Spartan-3A Starter KitでMIGを使用する5(インプリメント)”でMIGをインプリメントしてみた。

MIGのインプリメント状況を見てみようと思った。PlanAheadの配置図を下に示す。
MIG_54_110516.png

cal_ctlというPblockが真ん中の上にある。他のスライスはIOに沿ってまばらに配置されているようだ。DCMもDCMを外したので、実装されていない。
FPGA Editorをクロスプローブ用に立ち上げて、見てみた。この時にうまくクロスプローブ出来なかった。やり方がおかしいのだろうか?
cntrl0_ddr2_dq[0]を見てみよう。
MIG_55_110516.png
(MIGのcntrl0_ddr2_dq[0]のIOB)

IOBの出力用FFは使用されている。DDRなので、IOBのDDRレジスタを使用する必要がある。IOのトライステート制御用のFFは片側だけ使用されている。これは4つ単位でデータを出力するので、そうなるのだと思う。入力FFはスルーされている。
下に、私の自作DDR2 SDRAMコントローラのIOBを示す。
MIG_56_110516.png
(自作DDR2 SDRAMコントローラのddr2_dq[0]のIOB)

IOのトライステート制御用のFFを2つ使用している。
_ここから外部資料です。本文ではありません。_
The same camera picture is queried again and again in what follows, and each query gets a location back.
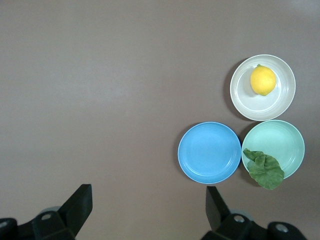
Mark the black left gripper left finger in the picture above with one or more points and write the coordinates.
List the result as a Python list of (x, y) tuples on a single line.
[(72, 212)]

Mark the yellow lemon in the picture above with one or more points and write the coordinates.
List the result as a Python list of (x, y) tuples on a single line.
[(263, 80)]

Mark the green lettuce leaf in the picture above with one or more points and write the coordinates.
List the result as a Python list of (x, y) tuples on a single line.
[(266, 172)]

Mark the blue round plate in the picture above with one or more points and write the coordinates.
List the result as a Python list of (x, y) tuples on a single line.
[(208, 152)]

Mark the mint green round plate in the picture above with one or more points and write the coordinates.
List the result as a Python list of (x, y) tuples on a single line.
[(277, 140)]

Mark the beige white round plate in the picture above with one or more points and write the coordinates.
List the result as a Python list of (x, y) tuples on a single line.
[(260, 107)]

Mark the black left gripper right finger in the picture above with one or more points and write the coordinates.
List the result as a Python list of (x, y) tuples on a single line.
[(220, 215)]

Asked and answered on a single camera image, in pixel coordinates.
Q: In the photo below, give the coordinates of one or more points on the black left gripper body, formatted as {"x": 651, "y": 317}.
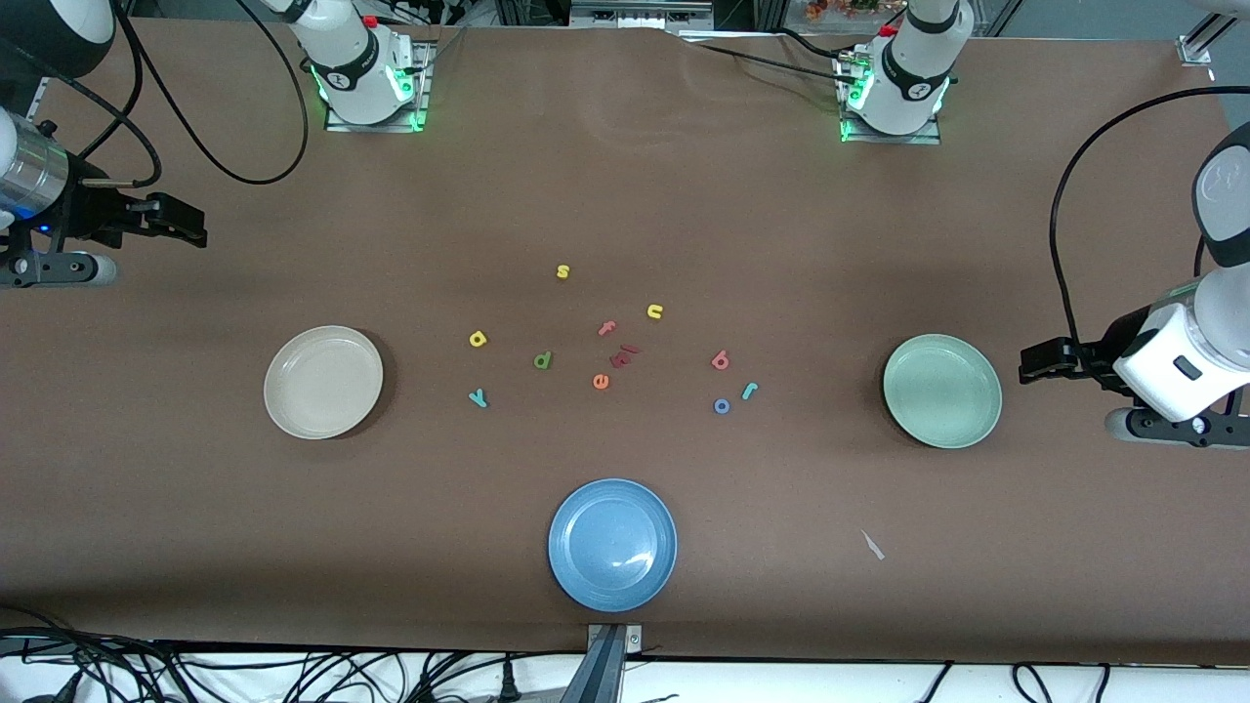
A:
{"x": 1096, "y": 357}

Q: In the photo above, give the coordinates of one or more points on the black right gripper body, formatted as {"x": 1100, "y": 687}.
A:
{"x": 90, "y": 210}

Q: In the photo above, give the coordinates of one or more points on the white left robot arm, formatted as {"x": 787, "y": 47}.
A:
{"x": 913, "y": 78}

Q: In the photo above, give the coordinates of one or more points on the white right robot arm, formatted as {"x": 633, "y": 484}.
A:
{"x": 352, "y": 68}

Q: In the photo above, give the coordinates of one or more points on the green plate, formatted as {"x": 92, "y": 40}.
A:
{"x": 942, "y": 391}

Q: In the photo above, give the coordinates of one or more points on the beige plate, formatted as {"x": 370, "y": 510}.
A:
{"x": 323, "y": 382}

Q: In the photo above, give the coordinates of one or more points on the white paper scrap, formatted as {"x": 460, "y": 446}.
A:
{"x": 872, "y": 545}

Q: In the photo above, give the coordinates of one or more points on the orange flower decoration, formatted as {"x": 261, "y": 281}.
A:
{"x": 840, "y": 8}

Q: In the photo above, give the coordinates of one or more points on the brown paper table cover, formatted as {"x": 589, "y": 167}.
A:
{"x": 625, "y": 195}

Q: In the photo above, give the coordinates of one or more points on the blue plate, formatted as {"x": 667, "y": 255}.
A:
{"x": 612, "y": 545}

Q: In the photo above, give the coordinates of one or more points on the grey metal box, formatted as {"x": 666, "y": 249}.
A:
{"x": 635, "y": 12}

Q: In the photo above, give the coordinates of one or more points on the black power plug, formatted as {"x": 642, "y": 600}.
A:
{"x": 509, "y": 683}

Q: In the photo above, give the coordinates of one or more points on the aluminium frame rail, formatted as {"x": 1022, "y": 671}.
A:
{"x": 39, "y": 98}

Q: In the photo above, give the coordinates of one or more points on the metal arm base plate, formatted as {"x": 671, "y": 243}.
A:
{"x": 889, "y": 140}
{"x": 376, "y": 127}

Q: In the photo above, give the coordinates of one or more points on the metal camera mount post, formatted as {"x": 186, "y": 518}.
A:
{"x": 605, "y": 664}

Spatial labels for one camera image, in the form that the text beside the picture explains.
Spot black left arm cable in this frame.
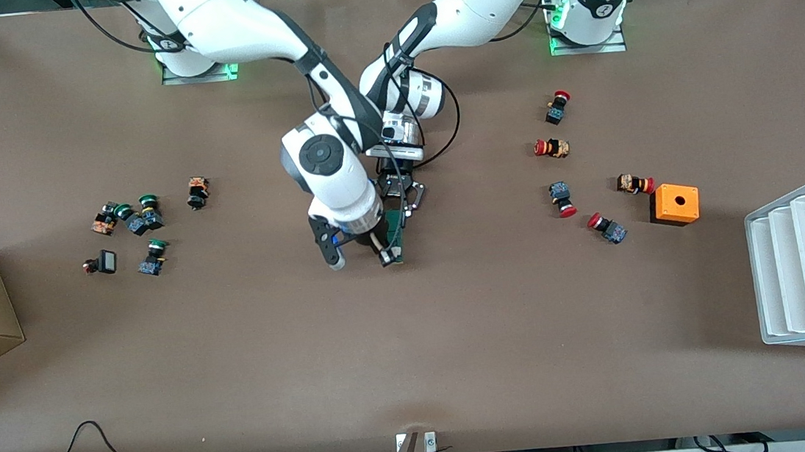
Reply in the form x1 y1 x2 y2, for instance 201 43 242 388
382 37 466 173

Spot black square switch red tip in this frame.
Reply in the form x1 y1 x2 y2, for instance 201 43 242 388
80 248 120 278

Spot red button blue base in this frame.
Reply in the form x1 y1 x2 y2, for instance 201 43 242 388
585 209 629 248
548 180 579 220

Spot red mushroom button black base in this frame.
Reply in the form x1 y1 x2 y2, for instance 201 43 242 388
543 89 574 127

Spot green push button switch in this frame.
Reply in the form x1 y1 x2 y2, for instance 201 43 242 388
112 201 150 239
136 237 171 279
137 193 168 233

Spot orange box with hole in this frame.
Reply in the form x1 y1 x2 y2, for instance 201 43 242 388
646 181 703 231

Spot red button orange black base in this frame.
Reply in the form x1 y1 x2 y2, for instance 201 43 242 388
532 136 573 162
615 171 658 198

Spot black cables below table edge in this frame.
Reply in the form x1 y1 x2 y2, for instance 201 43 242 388
691 425 805 452

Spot black orange button switch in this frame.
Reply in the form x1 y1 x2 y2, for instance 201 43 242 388
89 201 122 239
185 175 213 211

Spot aluminium arm base plate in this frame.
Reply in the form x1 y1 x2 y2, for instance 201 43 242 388
160 54 243 88
546 12 629 60

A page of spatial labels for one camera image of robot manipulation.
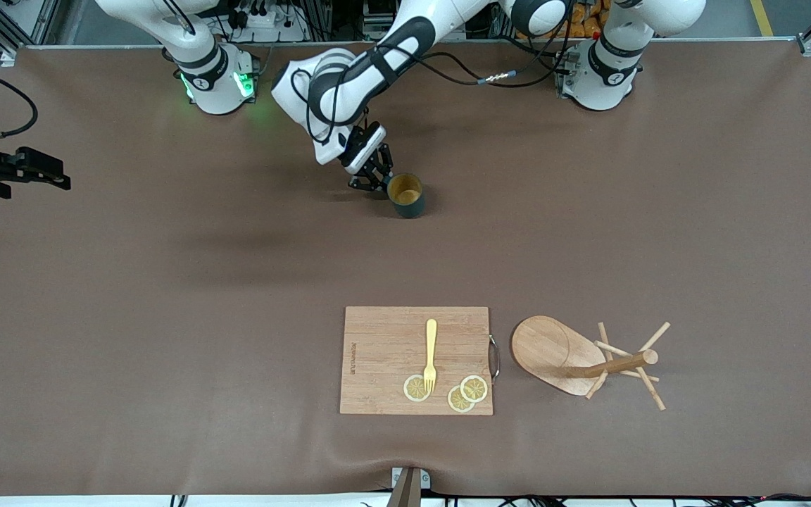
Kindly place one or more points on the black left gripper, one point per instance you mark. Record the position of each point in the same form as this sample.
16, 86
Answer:
375, 171

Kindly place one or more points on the dark green cup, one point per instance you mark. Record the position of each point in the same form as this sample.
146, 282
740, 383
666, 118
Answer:
409, 206

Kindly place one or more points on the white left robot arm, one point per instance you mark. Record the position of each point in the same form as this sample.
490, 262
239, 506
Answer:
599, 88

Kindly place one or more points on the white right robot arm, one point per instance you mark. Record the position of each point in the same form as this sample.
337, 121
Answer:
215, 91

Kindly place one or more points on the wooden cup rack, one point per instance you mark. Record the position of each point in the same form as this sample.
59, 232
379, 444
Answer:
546, 345

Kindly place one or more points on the wooden cutting board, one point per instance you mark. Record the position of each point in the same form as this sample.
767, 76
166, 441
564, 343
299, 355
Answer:
384, 352

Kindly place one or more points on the yellow wooden fork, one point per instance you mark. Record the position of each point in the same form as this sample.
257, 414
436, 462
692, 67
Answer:
431, 345

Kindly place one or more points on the white power strip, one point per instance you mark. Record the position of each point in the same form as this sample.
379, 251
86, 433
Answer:
265, 21

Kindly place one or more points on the lemon slice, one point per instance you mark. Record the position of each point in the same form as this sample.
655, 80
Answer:
476, 387
459, 401
414, 389

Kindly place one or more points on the brown table mat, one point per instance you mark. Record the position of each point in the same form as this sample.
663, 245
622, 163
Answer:
588, 211

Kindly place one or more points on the orange snack bag pile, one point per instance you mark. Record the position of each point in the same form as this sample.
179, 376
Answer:
585, 17

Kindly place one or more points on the aluminium frame strut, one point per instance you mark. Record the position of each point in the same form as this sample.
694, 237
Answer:
25, 28

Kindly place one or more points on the grey metal bracket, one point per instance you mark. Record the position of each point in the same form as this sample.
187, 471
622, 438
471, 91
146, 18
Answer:
425, 479

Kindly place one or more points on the brown tapered post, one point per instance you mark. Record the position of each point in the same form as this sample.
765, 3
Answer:
405, 493

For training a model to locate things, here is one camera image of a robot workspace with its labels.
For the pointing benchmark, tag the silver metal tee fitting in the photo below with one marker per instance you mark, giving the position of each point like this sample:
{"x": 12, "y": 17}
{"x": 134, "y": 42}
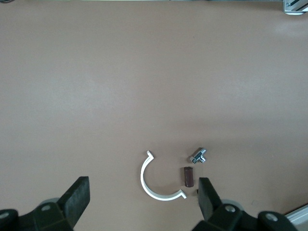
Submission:
{"x": 198, "y": 156}

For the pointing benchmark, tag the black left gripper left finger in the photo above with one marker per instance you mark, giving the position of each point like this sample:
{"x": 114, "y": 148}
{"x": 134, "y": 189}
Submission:
{"x": 75, "y": 201}

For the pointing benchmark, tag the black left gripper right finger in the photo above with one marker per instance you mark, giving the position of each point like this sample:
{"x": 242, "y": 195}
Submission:
{"x": 207, "y": 199}

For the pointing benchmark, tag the aluminium frame profile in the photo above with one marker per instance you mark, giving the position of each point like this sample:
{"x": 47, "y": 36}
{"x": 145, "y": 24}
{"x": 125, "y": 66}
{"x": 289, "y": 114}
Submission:
{"x": 296, "y": 6}

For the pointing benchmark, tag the brown cylindrical sleeve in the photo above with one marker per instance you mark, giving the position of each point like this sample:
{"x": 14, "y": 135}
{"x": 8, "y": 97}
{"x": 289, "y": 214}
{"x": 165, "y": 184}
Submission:
{"x": 188, "y": 177}

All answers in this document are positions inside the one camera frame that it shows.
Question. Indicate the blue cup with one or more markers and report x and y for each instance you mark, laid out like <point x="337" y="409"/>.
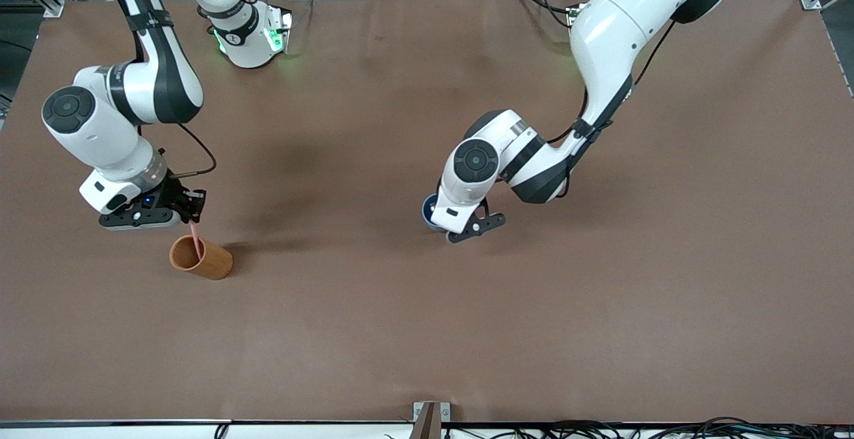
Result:
<point x="428" y="215"/>

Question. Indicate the pink chopstick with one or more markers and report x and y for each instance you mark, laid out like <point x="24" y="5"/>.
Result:
<point x="197" y="239"/>

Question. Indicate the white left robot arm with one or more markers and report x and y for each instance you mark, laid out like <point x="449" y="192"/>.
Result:
<point x="607" y="32"/>

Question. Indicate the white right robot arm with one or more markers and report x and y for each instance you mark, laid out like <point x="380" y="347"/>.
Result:
<point x="100" y="132"/>

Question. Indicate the orange brown cup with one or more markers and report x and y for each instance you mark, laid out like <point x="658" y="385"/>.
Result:
<point x="210" y="264"/>

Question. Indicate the brown table cover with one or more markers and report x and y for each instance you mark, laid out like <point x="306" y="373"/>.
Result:
<point x="427" y="332"/>

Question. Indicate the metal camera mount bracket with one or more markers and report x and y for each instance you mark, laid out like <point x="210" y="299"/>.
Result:
<point x="430" y="419"/>

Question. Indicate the white table edge rail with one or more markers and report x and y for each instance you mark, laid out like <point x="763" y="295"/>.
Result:
<point x="113" y="429"/>
これは、ODDR2プリミティブをインスタンスしているからだ。(自作DDR2 SDRAMコントローラのVeilog HDLコードの一部)

    ODDR2 #(
        .DDR_ALIGNMENT("NONE"),
        .SRTYPE("ASYNC")
    ) ODDR2_TRI(
        .Q(tri_out),
        .C0(clk270),
        .C1(clk90),
        .CE(tri_ddr_ce_to_io),
        .D0(tri_ddr_d0_to_io),
        .D1(tri_ddr_d1_to_io),
        .R(1'b0),
        .S(reset)
    );
    
    ODDR2 #(
        .DDR_ALIGNMENT("NONE"),
        .SRTYPE("SYNC")
    ) ODDR2_DATA(
        .Q(to_io_pad),
        .C0(clk270),
        .C1(clk90),
        .CE(data_ddr_ce_to_io),
        .D0(data_ddr_d0_to_io),
        .D1(data_ddr_d1_to_io),
        .R(1'b0),
        .S(reset)
    );
    
    IOBUF IOBUF_DQ(
        .O(dq_data_from_io),
        .IO(io_pad),
        .I(to_io_pad),
        .T(tri_out)
    );



もう一度MIGの実装に戻る。
cntrl0_ddr2_dq[0]の出力(IOパッドの入力)は、fifo_0_data_out[0]とfifo_1_data_out[0]スライスに入力されている。2つのスライスを見てみるとSLICE MでデュアルポートのRAMとして設定されていた。どちらかがクロックの立ち上がりのデータをキャプチャして、どちらかは立ち下がりのデータをキャプチャするのだと思う。これは、自作DDR2 SDRAMコントローラと同じ構成のようだ。
MIG_57_110516.png
(MIGのcntrl0_ddr2_dq[0]と次段回路の接続状況)

FPGA Editorでこの配線の遅延値を測定してみた。

driver - comp.pin "cntrl0_ddr2_dq[0].I", site.pin "AA1.I"
0.464ns - comp.pin "main_00/top0/data_path0/data_read0/fifo_1_data_out[0].BY", site.pin "SLICE_X0Y3.BY"
0.464ns - comp.pin "main_00/top0/data_path0/data_read0/fifo_0_data_out[0].BY", site.pin "SLICE_X0Y2.BY"


0.464nsの低遅延配線を使用しているようだ。
自作DDR2 SDRAMコントローラでも、低遅延の配線を試行錯誤して見つけて使用している。下に接続状況を示す。なお、配線が多いので、他の配線は消してある
MIG_58_110516.png
(自作DDR2 SDRAMコントローラのddr_dq[0]と次段の接続状況)

ddr2_dq[0]からの出力は、MIGと同様にRAMに指定された2つのSLICE Mに接続されている。立ち下がりのデータキャプチャ用と立ち下がりのデータキャプチャ用だ。
FPGA Editorでこの配線の遅延値を測定した結果を下に示す。

driver - comp.pin "ddr2_dq<0>.I", site.pin "H1.I"
0.411ns - comp.pin "ddr2_sdram_cont_inst/read_write_io_inst/dout<16>.BY", site.pin "SLICE_X2Y63.BY"
0.411ns - comp.pin "ddr2_sdram_cont_inst/read_write_io_inst/dout<0>.BY", site.pin "SLICE_X2Y62.BY"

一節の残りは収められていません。